Yell or blow that whistle if you can, it may help after the slab stops. Avalanches are thunderous. If you are close to a recreational area everyone will hear it and responders will be on their way, and then the noisy wheel gets the oil.
If you can grab something, other than another victim, grab it – a tree, a rock, a lift tower pole if you are at a ski resort, straws…ANYTHING. There is an equal chance this will injure you as opposed to save you but given the chance, take it. These objects will create their own air pockets, a best place to be buried, if there is such a thing.
If you are caught dump the skis or snowboard and always keep swimming up towards the surface, and parallel to the flow. You want to be on top or as close to the surface as possible and as close to the edge as possible.
If you are not at the surface create an air pocket as a last measure. Cover your mouth and nose and take a deep breath and push out against the snow in front of your face. If this worked then when you exhale you will have more air to sustain you while you wait for help. If you have the presence of mind wiggle (convulsively) as much as you can when you feel the slab slowing to create more of an air pocket. Once an avalanche stops, it sets like Quickrete.
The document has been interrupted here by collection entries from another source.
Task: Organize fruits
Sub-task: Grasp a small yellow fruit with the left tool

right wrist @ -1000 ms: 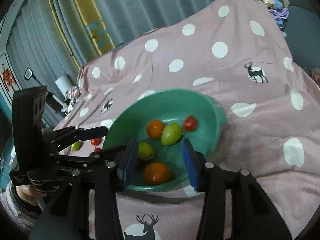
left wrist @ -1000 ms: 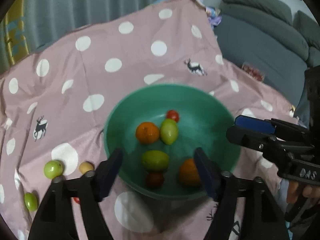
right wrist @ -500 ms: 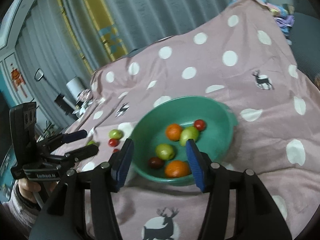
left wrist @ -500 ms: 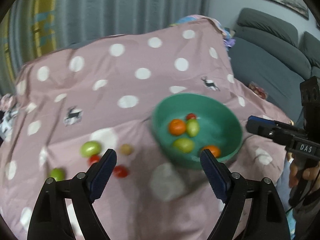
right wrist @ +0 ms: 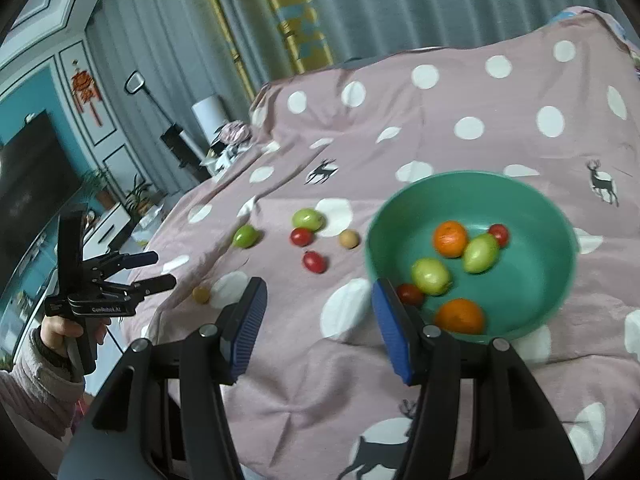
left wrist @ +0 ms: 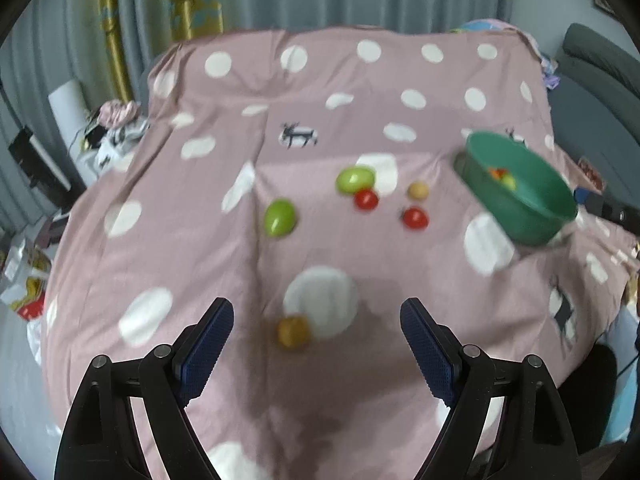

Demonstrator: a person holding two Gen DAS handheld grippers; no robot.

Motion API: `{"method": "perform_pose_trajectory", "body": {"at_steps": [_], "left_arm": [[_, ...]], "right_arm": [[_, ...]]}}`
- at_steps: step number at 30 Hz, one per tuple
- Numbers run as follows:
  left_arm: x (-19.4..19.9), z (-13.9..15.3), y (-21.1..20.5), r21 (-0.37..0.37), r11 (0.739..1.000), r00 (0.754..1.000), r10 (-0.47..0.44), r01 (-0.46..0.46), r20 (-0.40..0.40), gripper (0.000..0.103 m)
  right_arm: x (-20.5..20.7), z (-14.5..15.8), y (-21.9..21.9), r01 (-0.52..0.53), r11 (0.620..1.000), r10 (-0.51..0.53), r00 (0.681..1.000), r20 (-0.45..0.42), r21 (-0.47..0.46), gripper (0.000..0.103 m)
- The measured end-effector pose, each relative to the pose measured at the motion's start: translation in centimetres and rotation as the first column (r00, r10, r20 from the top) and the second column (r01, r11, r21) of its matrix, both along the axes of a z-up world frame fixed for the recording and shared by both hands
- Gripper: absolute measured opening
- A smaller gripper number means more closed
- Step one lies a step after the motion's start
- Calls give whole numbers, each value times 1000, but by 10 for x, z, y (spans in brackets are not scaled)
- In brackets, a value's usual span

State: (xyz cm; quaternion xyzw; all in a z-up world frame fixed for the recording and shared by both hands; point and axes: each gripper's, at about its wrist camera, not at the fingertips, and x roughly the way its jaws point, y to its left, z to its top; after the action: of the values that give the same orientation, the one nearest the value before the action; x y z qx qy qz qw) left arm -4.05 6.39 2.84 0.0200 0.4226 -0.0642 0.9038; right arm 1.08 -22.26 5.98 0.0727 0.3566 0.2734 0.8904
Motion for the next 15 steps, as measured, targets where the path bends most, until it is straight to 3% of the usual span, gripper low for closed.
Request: {"method": "perform_pose_trajectory", "body": {"at_steps": [5,15], "left_arm": [[-8,-10,12,-62,998,1000,-3,3,-6,85],[12,-32,6,-93,995,998,-45,40,-50,64]], "right_arm": [[0,-7,20,-45,999,44,999,-27,-24,56],[2,-16,45,-90,994,86,994,-68,-61,56]]}}
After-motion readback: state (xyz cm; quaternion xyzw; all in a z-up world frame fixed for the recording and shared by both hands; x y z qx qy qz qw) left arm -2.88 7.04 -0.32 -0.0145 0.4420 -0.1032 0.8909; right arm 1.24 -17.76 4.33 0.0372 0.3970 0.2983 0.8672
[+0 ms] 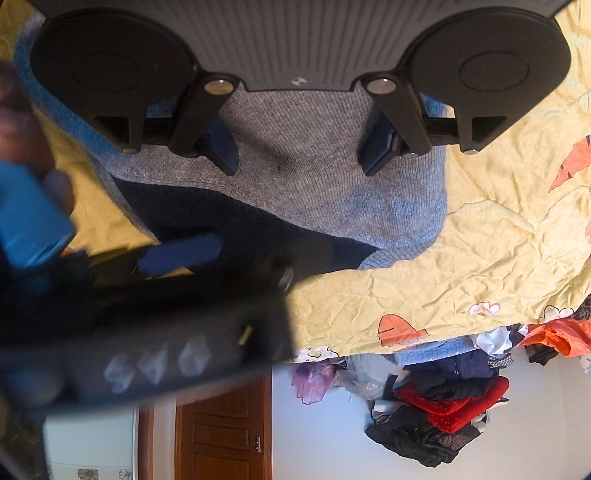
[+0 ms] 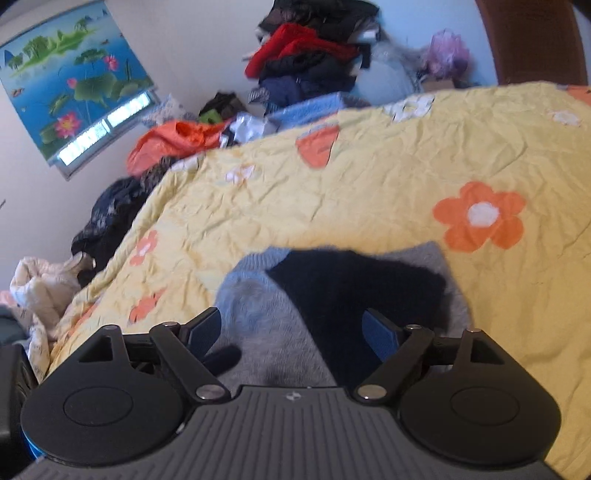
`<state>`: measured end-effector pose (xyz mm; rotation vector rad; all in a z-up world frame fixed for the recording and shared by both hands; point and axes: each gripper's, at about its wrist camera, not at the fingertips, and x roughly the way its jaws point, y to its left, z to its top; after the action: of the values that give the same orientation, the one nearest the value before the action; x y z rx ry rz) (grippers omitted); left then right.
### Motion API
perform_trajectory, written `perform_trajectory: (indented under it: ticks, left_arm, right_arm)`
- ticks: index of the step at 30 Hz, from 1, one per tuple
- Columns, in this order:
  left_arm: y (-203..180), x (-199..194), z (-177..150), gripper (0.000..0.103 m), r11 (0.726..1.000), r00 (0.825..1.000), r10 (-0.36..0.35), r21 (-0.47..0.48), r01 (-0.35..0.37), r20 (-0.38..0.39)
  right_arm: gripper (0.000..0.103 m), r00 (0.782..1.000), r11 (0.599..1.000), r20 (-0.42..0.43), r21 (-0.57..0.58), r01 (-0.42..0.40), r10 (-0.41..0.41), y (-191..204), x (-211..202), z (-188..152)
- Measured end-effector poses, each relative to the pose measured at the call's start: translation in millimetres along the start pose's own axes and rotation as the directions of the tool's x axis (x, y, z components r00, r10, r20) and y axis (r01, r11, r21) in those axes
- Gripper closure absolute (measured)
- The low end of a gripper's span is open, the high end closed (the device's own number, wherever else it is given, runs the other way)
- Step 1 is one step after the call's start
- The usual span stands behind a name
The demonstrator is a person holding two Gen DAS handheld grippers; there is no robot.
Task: Fold small clothes
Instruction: 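Press and smooth the folded grey sweater flat with both grippers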
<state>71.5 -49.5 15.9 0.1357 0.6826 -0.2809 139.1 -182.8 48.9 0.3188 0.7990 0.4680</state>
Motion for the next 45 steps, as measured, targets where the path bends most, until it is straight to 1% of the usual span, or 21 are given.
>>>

If you are a skier try and hang onto one pole and keep it extended. Almost physically impossible when caught in tons of snow, but worth a try and when you comprehend where “up” is try and push it up to make an air channel as well as a marker for rescuers. When buried in snow, asphyxiation is your biggest worry.
Consider carrying an Avalung mouthpiece, avalanche balloon or avalanche ball. Again, a little pricey but if it is ever needed is does pay for itself.
If you have a pack leave it on: It provides valuable padding to your back and kidneys, it may contain needed supplies, though reaching them will be a superhuman accomplishment, and it makes you a larger object, possibly keeping you closer to the surface.
When the avalanche comes to a stop, try and relax. Again snow instantly freezes up like concrete, so most completely buried victims can’t even move their fingers—there’s nothing more you can do so try to relax.
If you do get out, stay in a safe place in the area as you have just become the single best source the Rescue Team and other victims have of being reached as you probably saw where at least some other people were.
Now who’s up for a game of “High-marking for Brews?”